Would you copy out each line of the records below that includes the word "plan"?

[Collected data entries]
+-------+

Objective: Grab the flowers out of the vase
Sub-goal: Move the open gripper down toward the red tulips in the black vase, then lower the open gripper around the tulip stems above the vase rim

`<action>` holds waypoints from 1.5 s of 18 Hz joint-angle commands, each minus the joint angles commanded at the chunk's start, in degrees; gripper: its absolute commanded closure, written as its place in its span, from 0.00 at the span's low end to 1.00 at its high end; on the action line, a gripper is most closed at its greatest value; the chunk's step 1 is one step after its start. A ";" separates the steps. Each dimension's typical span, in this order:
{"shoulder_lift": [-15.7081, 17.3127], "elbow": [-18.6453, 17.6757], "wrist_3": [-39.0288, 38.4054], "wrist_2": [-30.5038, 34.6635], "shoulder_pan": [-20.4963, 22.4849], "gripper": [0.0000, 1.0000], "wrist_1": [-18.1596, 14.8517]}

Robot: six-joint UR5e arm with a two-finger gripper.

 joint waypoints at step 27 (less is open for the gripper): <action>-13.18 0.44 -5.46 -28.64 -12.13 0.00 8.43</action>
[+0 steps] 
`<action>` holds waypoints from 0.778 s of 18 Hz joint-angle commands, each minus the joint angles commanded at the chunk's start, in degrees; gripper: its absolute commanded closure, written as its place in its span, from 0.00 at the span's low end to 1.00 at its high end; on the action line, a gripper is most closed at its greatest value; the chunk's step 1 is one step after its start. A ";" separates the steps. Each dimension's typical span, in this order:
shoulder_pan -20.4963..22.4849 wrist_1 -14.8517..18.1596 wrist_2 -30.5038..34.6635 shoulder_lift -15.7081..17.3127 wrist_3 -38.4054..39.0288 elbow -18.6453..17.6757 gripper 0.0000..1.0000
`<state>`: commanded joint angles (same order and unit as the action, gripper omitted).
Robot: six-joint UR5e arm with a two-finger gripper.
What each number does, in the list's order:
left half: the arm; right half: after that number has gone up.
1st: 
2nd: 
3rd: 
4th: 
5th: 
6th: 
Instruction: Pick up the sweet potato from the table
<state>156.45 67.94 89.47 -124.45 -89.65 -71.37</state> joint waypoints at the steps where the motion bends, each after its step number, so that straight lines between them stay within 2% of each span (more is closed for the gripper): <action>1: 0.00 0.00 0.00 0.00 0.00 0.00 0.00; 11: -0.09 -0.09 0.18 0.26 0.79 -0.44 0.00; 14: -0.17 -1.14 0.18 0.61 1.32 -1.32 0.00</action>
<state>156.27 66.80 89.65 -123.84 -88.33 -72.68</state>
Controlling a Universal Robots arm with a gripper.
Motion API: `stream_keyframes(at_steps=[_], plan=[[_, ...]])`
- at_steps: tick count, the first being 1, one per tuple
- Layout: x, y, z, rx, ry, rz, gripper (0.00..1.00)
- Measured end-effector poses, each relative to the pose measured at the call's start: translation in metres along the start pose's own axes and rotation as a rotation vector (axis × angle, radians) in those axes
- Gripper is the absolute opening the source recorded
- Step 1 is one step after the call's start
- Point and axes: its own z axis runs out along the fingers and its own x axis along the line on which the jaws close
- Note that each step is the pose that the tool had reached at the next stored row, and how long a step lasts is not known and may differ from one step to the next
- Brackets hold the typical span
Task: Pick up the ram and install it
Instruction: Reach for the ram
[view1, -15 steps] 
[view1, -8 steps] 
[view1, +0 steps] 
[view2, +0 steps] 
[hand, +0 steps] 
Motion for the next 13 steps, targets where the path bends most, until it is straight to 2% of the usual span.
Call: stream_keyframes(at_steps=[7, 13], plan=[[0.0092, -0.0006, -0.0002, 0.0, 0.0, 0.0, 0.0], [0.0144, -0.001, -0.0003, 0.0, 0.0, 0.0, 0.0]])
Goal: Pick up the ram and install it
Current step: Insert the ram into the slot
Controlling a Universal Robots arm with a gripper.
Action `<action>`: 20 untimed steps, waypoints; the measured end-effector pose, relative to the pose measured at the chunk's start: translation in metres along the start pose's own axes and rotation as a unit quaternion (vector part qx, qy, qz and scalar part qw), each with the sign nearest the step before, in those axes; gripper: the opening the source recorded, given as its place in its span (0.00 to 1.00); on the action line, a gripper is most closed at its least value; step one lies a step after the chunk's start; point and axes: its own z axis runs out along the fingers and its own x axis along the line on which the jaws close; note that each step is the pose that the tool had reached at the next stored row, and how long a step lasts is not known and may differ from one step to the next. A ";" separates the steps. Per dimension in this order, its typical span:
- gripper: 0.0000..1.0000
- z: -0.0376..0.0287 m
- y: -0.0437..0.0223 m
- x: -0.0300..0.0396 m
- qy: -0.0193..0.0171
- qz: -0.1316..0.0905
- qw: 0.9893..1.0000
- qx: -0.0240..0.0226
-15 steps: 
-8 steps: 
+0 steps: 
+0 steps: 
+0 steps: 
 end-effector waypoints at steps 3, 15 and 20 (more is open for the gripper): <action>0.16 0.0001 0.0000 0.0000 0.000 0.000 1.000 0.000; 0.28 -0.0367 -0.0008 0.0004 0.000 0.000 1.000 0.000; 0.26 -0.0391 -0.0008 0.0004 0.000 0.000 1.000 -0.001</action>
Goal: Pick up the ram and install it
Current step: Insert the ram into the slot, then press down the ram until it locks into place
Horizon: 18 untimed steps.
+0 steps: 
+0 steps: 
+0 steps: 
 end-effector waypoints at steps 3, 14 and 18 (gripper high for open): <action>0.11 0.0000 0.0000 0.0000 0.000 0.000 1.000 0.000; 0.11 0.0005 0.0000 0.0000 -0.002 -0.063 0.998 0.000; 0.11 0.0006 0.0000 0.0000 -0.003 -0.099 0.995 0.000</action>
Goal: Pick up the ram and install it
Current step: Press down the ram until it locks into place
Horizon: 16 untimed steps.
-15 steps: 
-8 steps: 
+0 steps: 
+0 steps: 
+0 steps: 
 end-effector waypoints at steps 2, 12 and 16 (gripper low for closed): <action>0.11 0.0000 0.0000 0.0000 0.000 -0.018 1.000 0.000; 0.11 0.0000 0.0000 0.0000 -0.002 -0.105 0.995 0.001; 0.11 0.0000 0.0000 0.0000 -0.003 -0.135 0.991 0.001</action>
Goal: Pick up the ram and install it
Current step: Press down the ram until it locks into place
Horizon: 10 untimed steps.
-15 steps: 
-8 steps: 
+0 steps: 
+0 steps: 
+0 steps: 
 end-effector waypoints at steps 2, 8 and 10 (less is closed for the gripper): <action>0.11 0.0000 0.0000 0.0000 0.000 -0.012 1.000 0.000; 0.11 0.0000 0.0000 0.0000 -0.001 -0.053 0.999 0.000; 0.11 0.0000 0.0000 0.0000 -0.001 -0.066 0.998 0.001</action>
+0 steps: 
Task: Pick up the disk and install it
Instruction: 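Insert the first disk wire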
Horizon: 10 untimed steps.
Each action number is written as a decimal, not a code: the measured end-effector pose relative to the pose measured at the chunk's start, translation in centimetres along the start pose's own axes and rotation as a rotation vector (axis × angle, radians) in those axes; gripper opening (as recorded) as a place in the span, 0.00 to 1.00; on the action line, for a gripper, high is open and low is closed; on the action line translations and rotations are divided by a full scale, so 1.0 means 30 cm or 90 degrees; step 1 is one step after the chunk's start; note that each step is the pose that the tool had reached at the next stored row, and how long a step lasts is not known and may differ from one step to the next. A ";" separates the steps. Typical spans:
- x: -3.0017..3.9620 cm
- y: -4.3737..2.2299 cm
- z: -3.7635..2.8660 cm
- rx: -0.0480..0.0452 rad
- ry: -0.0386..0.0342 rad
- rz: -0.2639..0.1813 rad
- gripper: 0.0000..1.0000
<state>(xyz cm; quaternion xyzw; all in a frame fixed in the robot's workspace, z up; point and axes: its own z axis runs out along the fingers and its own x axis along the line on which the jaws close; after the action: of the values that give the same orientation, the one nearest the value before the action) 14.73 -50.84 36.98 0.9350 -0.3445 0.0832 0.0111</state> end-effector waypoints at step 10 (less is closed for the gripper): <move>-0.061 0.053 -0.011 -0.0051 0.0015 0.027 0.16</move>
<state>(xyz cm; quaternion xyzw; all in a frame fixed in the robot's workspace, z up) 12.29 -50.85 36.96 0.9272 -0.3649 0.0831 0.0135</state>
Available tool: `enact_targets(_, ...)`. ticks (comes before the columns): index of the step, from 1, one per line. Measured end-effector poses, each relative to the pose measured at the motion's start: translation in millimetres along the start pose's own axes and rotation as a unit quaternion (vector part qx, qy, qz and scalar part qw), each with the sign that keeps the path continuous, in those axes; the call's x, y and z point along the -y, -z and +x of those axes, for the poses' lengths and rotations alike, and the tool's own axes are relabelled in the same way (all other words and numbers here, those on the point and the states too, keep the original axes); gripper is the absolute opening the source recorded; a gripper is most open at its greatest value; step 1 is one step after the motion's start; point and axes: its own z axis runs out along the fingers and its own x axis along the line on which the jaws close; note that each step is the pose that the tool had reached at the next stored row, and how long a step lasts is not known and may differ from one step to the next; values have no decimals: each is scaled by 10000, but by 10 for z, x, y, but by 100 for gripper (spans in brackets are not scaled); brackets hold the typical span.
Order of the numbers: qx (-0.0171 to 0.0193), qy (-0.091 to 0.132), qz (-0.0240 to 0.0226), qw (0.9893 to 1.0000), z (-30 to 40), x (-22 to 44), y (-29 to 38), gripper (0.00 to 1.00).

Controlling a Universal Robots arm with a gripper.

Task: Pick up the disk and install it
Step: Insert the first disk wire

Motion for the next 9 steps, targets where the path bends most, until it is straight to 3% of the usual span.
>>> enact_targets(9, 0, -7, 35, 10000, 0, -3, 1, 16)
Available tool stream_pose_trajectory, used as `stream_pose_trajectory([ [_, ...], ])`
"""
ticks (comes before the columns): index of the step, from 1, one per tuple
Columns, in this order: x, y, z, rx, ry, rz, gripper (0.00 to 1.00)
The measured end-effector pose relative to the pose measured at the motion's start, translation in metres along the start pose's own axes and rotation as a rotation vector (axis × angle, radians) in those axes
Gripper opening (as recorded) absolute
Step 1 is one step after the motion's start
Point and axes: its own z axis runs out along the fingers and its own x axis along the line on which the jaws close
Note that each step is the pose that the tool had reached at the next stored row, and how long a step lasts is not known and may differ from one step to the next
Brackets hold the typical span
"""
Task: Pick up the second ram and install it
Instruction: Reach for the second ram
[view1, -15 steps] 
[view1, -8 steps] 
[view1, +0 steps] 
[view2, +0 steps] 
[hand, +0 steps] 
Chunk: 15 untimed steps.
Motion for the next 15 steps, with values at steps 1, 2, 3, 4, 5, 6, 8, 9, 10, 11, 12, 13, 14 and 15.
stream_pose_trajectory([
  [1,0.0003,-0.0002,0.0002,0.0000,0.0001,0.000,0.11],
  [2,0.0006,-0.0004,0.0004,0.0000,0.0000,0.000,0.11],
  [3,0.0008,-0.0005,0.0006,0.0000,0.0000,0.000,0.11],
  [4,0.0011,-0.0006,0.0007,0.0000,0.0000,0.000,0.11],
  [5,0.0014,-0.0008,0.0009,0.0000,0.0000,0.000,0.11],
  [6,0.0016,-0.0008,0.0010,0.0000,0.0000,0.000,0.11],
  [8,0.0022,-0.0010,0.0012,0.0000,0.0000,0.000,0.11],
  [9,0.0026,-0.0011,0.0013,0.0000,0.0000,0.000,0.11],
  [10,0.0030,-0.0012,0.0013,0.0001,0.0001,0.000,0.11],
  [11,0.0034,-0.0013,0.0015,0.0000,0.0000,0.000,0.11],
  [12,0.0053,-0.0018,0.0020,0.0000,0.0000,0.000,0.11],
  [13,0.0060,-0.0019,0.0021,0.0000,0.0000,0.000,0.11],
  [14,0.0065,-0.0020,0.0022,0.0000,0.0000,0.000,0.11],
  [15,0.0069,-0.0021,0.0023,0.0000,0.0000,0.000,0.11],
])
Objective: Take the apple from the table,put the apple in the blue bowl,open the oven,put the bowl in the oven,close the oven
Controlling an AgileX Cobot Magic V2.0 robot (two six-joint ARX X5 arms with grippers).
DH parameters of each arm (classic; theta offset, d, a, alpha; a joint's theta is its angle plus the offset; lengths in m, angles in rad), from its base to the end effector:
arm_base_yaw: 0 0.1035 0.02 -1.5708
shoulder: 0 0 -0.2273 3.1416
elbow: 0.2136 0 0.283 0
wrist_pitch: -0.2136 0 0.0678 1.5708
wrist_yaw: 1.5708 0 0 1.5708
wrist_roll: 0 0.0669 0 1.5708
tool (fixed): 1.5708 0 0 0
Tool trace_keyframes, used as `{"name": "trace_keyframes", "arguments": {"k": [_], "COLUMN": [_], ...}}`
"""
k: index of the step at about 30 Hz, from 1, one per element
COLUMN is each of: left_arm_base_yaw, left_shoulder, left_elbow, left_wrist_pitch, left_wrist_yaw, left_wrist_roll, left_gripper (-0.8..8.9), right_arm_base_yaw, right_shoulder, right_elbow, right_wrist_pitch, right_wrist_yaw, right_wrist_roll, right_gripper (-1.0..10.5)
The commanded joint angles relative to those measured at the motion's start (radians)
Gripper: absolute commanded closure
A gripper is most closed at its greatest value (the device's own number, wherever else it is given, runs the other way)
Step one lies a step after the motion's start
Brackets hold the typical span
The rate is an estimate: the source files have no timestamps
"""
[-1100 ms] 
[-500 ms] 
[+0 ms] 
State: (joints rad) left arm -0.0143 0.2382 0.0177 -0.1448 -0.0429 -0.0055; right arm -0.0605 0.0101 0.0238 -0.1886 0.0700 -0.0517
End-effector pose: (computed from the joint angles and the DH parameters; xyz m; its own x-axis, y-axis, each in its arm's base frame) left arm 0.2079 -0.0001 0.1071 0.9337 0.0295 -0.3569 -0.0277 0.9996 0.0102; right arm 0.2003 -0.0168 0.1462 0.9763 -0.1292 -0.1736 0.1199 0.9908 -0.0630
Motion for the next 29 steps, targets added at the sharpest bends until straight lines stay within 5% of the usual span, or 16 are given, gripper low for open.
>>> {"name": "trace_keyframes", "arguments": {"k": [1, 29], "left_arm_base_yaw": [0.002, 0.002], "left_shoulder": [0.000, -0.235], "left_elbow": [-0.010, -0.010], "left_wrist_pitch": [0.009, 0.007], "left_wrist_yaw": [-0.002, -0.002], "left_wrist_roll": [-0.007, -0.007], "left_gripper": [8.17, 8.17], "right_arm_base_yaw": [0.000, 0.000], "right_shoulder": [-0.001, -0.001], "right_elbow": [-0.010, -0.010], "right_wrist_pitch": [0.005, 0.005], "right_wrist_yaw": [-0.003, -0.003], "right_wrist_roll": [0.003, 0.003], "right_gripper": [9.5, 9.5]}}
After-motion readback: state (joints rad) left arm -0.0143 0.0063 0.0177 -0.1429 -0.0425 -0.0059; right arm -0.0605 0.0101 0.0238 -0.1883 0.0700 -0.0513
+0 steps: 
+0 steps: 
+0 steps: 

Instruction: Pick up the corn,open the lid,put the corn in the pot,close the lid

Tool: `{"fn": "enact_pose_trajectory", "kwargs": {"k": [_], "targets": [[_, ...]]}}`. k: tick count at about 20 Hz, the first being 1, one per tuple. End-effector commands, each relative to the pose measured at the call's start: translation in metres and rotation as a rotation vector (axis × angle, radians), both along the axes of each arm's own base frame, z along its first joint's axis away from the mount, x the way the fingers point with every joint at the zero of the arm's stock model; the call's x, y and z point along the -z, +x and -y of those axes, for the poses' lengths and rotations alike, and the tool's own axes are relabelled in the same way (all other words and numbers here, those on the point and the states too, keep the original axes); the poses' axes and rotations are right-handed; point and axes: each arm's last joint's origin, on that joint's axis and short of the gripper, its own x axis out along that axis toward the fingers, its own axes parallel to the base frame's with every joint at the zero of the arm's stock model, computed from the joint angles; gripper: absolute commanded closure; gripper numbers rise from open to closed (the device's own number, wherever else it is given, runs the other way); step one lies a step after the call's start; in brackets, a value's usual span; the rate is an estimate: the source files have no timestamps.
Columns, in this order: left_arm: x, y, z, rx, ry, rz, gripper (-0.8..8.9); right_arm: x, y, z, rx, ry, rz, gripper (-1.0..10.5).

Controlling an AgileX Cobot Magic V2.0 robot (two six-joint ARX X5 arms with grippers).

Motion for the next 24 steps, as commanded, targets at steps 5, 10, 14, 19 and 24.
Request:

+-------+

[Finished task]:
Motion API: `stream_keyframes(at_steps=[_], plan=[[_, ...]])`
Call: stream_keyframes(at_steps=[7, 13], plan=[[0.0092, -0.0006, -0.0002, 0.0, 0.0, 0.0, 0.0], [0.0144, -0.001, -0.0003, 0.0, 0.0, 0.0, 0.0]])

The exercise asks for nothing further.